*Directions for this task*. Which lines in the data contain the word "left"? Please copy each of them.

(Stored data begins)

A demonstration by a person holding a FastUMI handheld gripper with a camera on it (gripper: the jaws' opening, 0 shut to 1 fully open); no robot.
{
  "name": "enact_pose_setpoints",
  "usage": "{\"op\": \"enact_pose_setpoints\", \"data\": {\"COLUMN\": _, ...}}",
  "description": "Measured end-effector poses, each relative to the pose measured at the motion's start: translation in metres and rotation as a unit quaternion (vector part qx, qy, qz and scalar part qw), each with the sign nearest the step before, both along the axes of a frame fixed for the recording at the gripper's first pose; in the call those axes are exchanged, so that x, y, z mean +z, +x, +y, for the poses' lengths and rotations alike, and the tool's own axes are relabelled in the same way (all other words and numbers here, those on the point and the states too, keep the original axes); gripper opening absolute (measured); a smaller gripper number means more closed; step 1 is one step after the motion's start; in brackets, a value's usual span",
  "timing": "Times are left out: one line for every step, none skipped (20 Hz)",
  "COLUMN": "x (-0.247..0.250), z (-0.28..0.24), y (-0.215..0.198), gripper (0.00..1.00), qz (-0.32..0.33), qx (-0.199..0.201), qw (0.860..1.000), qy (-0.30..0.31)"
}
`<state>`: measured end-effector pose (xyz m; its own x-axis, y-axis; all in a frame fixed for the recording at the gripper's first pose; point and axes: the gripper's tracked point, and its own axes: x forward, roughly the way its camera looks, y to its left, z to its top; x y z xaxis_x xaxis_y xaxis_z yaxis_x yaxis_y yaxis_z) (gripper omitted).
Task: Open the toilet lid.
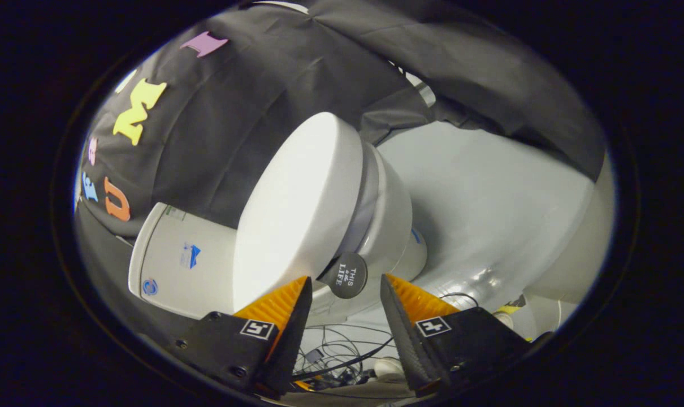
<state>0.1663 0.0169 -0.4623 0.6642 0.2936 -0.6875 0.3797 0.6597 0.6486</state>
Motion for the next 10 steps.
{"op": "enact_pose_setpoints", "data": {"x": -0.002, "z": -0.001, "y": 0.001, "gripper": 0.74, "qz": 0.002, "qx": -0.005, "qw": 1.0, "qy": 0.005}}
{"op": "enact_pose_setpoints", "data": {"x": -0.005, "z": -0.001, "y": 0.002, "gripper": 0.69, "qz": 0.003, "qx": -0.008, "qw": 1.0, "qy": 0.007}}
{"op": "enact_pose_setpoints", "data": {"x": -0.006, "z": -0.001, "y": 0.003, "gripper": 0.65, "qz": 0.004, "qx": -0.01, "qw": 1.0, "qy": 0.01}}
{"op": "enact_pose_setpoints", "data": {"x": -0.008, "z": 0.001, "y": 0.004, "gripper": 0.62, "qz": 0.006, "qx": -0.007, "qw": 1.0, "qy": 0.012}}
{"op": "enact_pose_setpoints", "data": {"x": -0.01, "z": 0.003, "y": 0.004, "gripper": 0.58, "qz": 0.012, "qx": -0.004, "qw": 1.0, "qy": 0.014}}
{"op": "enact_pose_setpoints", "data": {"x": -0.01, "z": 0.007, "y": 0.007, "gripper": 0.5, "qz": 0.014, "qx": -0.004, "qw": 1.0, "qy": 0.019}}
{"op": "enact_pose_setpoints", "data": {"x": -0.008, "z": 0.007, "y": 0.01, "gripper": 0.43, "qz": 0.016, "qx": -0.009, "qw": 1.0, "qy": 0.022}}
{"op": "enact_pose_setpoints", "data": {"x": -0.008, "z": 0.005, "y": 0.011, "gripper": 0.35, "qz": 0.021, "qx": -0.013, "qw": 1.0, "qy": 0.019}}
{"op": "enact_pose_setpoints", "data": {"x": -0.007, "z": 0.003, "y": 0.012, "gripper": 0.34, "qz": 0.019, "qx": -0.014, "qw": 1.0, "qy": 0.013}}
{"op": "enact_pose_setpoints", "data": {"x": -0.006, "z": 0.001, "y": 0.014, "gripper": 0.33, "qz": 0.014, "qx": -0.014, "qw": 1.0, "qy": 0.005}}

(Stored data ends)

*Response for this exercise*.
  "timing": "Times are left out: one line for every step, none skipped (20 Hz)",
`<state>`: measured end-effector pose (xyz m; its own x-axis, y-axis; all in a frame fixed for the recording at the gripper's first pose; point and axes: the gripper's tracked point, and its own axes: x forward, roughly the way its camera looks, y to its left, z to its top; x y z xaxis_x xaxis_y xaxis_z yaxis_x yaxis_y yaxis_z) (gripper omitted).

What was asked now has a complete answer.